The practical implementation of code generation and use of parallelism extracting optimisations is discussed in chapter 7 in the context of a suite of parallelising tools. Many of the current parallelising compilers automatically apply the optimisations, however, this is unsuitable in the context of parallelising tools due to the major role of the user.

# CHAPTER SIX

# 6. Description Of Parallelising Tools.

#### **6.1 Introduction.**

The aim of this chapter is to describe the work to date on a serial code analysis toolkit. The majority of the work is concerned with the creation of an accurate dependence graph where the time required to perform the analysis of the serial code is not an important consideration. As such, the algorithms used extract as much information as possible and use that knowledge to eliminate as many dependencies as possible.

The motivation for the sections of this work was twofold :-

- Firstly, the extension of the dependence tests described in the previous chapter by providing more information and allowing a wider class of index expressions to be admissible. As described in section 5.3, the basic tests require the index of an array to be a linear function of the loop variables of the surrounding loops. This restrictive case is extended to allow symbolic index expressions and extra work in equality of scalar variables etc. has been included.
- Secondly, the analysis algorithm, at a stage in its development, would prove inadequate for some more complex code segments in the test cases (see chapter 7) where dependencies were assumed, which on a detailed inspection did not, in fact, exist. The extra features were included to enable the analysis algorithm to eliminate these dependencies by exploiting the same knowledge inherent in the code as was used

in the manual inspection. These features prove essential for a useful, useable tool to be created.

The following sections describe the components of the toolkit in chronological order of their inclusion in the PASCAL code developed in this work. The first sections are those required for a basic dependence graph building code with the remainder being the extensions and improvements incorporated.

The extracting of control information from the input serial code is detailed in sections 6.3 to 6.7 where accurate control dependencies and identification of loops in the code are performed. Sections 6.8 to 6.10 detail the actual dependence tests. Sections 6.11 to 6.13 involve additional features to reduce the number of dependencies set by incorporating the concept of exact dependence, interprocedural scalar information and symbolic forward substitution of scalar information. Section 6.14 shows the condition for equality of scalar variable references which is then used in the subsequent sections in the extra facilities which aim to aid the dependence testing and reachability stages. These involve extending Banerjee's inequality to involve scalar variables, general inequality testing and the use of a knowledge base of inequality and Boolean information. Finally, section 6.18 describes the interprocedural array analysis.
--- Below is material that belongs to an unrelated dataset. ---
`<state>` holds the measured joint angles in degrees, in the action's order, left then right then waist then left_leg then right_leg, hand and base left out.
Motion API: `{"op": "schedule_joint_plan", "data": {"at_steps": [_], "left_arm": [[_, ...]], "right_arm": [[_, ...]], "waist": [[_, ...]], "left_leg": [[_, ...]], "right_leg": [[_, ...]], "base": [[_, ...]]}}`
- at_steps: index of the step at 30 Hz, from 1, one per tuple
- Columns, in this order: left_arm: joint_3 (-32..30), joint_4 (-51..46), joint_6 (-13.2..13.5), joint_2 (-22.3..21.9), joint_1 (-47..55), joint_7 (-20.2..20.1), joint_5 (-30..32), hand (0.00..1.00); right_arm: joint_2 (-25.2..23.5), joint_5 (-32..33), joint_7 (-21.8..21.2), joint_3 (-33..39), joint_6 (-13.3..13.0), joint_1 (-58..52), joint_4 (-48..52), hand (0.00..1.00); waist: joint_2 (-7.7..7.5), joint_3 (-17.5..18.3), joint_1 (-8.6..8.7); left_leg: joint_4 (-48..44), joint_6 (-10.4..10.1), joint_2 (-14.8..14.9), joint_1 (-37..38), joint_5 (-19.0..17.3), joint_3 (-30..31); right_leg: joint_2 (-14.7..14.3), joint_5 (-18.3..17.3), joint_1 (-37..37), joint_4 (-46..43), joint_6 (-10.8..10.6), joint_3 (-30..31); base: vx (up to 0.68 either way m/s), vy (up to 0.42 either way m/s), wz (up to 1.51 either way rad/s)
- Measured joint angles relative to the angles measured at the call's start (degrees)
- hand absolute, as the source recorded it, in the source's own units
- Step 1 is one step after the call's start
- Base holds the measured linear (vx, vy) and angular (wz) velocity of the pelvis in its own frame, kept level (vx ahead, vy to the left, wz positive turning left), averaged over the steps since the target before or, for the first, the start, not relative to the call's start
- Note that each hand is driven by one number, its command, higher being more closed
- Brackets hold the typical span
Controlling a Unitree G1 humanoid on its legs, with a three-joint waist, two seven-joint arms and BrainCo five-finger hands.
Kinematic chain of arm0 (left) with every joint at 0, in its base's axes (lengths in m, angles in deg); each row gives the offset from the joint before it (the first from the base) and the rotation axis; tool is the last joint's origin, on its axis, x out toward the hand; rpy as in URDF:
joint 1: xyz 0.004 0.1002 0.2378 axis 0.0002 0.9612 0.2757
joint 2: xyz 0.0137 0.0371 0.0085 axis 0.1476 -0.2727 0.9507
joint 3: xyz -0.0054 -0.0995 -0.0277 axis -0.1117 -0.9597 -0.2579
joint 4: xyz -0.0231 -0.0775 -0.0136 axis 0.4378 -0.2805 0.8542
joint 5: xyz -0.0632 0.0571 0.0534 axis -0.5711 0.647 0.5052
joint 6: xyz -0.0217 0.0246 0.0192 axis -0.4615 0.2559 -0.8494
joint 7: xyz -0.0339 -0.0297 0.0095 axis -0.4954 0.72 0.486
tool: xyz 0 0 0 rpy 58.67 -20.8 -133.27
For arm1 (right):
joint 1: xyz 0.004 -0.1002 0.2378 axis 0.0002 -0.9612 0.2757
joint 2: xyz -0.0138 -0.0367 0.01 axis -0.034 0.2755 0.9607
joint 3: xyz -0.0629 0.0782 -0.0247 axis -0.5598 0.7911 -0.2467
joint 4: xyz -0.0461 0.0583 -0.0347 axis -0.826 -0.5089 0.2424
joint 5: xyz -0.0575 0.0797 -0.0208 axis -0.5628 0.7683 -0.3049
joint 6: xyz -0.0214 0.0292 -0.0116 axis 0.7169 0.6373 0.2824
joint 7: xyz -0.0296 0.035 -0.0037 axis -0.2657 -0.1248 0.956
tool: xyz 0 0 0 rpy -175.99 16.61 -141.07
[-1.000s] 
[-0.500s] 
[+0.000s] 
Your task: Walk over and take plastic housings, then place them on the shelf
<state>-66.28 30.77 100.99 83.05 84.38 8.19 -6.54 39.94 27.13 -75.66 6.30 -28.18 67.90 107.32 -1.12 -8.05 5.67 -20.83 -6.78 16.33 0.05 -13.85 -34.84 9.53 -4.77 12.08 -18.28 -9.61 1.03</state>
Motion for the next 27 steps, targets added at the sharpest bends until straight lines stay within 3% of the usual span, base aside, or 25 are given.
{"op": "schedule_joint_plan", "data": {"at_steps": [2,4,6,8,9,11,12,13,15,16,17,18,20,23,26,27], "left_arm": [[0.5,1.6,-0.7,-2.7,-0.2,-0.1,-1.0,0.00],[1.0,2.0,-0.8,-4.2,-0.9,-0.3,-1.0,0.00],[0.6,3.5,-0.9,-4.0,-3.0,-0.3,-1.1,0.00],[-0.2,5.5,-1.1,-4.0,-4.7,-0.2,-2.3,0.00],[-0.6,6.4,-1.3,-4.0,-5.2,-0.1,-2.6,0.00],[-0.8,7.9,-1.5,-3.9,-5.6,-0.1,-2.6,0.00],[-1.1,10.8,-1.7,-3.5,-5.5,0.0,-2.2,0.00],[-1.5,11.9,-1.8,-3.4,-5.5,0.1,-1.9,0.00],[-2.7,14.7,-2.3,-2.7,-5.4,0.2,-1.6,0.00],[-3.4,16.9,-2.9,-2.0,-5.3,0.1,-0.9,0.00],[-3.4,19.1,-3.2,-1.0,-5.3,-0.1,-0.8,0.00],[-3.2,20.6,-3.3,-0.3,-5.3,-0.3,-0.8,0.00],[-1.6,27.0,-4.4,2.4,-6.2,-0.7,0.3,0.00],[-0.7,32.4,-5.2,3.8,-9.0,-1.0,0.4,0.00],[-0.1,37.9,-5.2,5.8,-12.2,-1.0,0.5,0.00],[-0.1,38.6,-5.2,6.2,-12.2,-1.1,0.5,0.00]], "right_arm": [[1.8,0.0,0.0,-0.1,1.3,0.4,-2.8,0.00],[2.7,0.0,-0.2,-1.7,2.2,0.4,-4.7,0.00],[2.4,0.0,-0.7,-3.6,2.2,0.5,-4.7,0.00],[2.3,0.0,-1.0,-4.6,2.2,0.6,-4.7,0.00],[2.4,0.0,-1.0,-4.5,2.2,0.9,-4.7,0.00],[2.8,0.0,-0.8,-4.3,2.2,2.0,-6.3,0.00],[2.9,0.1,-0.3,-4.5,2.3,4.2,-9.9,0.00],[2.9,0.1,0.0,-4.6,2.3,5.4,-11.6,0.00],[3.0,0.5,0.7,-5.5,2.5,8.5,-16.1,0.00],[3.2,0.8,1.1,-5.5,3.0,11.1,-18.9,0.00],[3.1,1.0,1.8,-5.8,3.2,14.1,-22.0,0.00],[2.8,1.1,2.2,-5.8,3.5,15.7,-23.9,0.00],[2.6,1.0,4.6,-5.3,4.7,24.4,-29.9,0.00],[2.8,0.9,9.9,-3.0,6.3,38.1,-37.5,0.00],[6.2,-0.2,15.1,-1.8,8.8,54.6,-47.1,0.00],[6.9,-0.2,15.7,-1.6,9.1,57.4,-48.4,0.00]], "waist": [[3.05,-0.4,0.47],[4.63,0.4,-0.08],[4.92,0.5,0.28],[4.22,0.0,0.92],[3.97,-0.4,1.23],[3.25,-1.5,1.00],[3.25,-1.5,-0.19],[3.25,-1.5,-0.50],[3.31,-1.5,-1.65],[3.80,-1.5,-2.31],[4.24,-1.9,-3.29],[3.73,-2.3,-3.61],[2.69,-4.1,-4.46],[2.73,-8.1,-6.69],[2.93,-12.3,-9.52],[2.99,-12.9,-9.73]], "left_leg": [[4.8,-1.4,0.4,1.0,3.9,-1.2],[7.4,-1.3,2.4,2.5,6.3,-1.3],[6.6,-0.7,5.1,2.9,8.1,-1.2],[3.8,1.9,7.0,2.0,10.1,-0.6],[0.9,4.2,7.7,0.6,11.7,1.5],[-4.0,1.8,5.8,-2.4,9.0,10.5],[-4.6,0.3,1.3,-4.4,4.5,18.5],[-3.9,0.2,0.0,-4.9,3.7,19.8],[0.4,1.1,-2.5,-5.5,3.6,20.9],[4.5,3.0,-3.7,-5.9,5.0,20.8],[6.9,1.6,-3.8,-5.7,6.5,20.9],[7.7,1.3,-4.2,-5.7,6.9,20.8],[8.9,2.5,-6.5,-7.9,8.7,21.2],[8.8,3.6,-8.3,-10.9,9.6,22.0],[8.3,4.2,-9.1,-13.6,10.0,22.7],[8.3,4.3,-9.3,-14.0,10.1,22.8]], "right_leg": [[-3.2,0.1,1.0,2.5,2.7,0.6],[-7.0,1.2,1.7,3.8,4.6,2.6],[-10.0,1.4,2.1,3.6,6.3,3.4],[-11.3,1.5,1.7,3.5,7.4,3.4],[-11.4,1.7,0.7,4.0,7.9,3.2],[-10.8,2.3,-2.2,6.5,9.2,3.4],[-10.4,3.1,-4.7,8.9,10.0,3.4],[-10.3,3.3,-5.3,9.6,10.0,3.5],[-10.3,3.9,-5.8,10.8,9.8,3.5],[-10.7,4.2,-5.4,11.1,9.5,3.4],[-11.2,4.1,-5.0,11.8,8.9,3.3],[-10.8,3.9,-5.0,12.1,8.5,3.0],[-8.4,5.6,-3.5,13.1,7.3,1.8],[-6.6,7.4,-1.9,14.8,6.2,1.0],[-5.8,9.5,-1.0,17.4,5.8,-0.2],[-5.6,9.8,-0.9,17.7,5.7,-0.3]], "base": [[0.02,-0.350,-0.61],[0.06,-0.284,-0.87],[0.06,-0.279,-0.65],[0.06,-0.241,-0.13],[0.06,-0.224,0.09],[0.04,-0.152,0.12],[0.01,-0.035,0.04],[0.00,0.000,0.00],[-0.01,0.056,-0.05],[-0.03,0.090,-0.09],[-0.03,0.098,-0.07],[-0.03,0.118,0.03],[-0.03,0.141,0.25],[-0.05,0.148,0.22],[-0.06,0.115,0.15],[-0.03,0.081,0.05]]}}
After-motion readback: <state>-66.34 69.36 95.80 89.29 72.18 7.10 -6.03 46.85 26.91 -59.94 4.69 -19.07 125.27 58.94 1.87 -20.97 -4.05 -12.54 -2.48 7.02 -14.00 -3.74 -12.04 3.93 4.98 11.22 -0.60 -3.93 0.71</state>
#### **6.2 Language Interface Frontend.**

The first stage in the process is the reading of the serial source code and its conversion to an internal representation which is then used throughout the code. The FORTRAN 77 source is

read and a parse tree created where each node in the tree is a pointer to the symbol table. Each routine in the source creates a separate parse tree and symbol table. The development of this section was based on Bornat (1979).

#### 6.3 Call Graph And Routine Ordering.

#### **Definition 6.1**

A call graph is a graph where every node is a particular routine joined to other nodes by single direction edges. Each edge represents a routine call where the source is the calling routine and the sink is the called routine.

The graph is constructed by identifying all call statements and functions references in the parse trees of every routine and matching the symbol name with the header names of each routine.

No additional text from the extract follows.